Deterioration of health care, smoking and changes in diet would require much more time to increase mortality by so much, while increased pollution is not an acceptable explanation due to the collapse of industrial output.

While deterioration of the Russian diet, the collapse of its health care system as well as increased deaths due to accidents, murders and suicides undoubtedly contributed to increased mortality in Russia, they cannot explain the sudden magnitude of the increase. This leaves two major competing explanations for the mortality crisis – either increased alcohol consumption or heightened stress factors.


The major explanation popular in the West, as it absolves the West of responsibility, attributes the mortality spike to increased alcohol consumption in the late 1980s and early 1990s after Gorbachev’s anti-alcoholism campaign.

Deaths due to alcohol poisoning are generally considered a better indicator of actual alcohol consumption as some alcohol consumed is produced illegally or smuggled into the country. Such deaths per 100,000 inhabitants increased from 10 in 1990-1991 to nearly 40 in 1994, exceeding the number of deaths due to suicide and murders.

The increased intake of alcohol can, in turn, be attributed to the lower prices of spirits in the early 1990s. But this alcohol explanation does not stand up to critical scrutiny. After all, as with most other goods, demand for alcohol is inversely related to price and positively to personal income and spending capacity.
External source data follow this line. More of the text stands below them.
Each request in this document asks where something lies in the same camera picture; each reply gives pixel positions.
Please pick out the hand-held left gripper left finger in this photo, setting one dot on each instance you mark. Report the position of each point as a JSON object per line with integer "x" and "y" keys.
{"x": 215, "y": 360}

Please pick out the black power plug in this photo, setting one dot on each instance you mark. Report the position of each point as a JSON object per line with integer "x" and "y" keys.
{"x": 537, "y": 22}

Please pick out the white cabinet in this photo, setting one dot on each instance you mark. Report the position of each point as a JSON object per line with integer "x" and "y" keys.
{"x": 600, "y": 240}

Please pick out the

First, during some periods, per capita alcohol consumption and death rates moved in opposite directions, e.g., alcohol consumption rose or remained stable during 2002-2009, while death rates – also due to external causes, accidents, murders, suicides and poisoning – fell.

Second, per capita alcohol consumption levels in the 1990s were equal to or lower than in the early 1980s, whereas the total death rate increased by over half and deaths due to external causes doubled!
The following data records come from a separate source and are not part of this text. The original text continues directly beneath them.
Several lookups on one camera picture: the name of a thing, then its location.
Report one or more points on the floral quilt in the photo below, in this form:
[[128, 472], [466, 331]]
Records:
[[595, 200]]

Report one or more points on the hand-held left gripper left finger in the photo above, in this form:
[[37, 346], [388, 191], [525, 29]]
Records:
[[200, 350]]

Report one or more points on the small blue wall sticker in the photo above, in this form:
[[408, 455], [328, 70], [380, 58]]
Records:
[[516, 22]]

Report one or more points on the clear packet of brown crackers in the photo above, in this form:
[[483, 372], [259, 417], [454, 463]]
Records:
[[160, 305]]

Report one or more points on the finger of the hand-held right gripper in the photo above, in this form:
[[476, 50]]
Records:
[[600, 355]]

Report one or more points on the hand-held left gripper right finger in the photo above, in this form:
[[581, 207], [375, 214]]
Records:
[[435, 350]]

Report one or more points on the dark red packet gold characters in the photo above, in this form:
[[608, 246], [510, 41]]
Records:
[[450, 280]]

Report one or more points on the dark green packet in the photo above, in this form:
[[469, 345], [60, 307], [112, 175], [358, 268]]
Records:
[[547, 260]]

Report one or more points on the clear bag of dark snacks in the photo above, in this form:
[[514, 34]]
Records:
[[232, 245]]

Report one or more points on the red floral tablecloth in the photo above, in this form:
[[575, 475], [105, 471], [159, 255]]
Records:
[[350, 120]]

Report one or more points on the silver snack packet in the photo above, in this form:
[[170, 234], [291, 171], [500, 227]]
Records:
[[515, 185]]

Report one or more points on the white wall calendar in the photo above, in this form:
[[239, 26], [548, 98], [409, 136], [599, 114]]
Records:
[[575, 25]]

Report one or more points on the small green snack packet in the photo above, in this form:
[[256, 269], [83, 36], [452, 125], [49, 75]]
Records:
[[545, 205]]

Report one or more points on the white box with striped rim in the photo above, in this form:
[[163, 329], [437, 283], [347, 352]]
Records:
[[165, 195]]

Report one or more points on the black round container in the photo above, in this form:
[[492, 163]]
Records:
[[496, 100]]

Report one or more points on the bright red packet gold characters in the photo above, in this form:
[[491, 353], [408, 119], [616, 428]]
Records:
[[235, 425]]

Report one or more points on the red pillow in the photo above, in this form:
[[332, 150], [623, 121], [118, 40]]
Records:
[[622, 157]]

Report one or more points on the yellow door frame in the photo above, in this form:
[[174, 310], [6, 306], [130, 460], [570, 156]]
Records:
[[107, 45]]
Although strongly correlated with the mortality rate, higher alcohol consumption was not an important independent cause, but also exacerbated by the same stress factors as the mortality rate itself.

The simultaneous increase in the total death rate, deaths due to external causes, and alcohol consumption were thus all driven by another factor, namely stress.

What were these sources of increased stress and why did they increase premature deaths? Stress factors due to the economic ‘shock therapy’ following the demise of the Soviet Union are associated with the rise in unemployment, labour mobility, migration, divorce, wealth, and income inequalities.

A stress index incorporating these variables turns out to be a surprisingly good predictor of changes in life expectancy in post-communist economies, especially in the Russian Federation.

The evidence shows that many men in their 40s and 50s – who had lost their jobs or had to move to another job and/or another region, or experienced increases in inequalities in their country/region, or had divorced their wives – were more likely to die prematurely in the 1990s.

To reiterate, the Russian mortality crisis of the 1990s was mainly due to the shock economic reforms that led to mass, especially labour dislocations, much greater personal and family economic insecurity and sharp increases in inequalities. The resulting dramatic rise in stress factors was therefore mostly responsible for the sharp rise in mortality.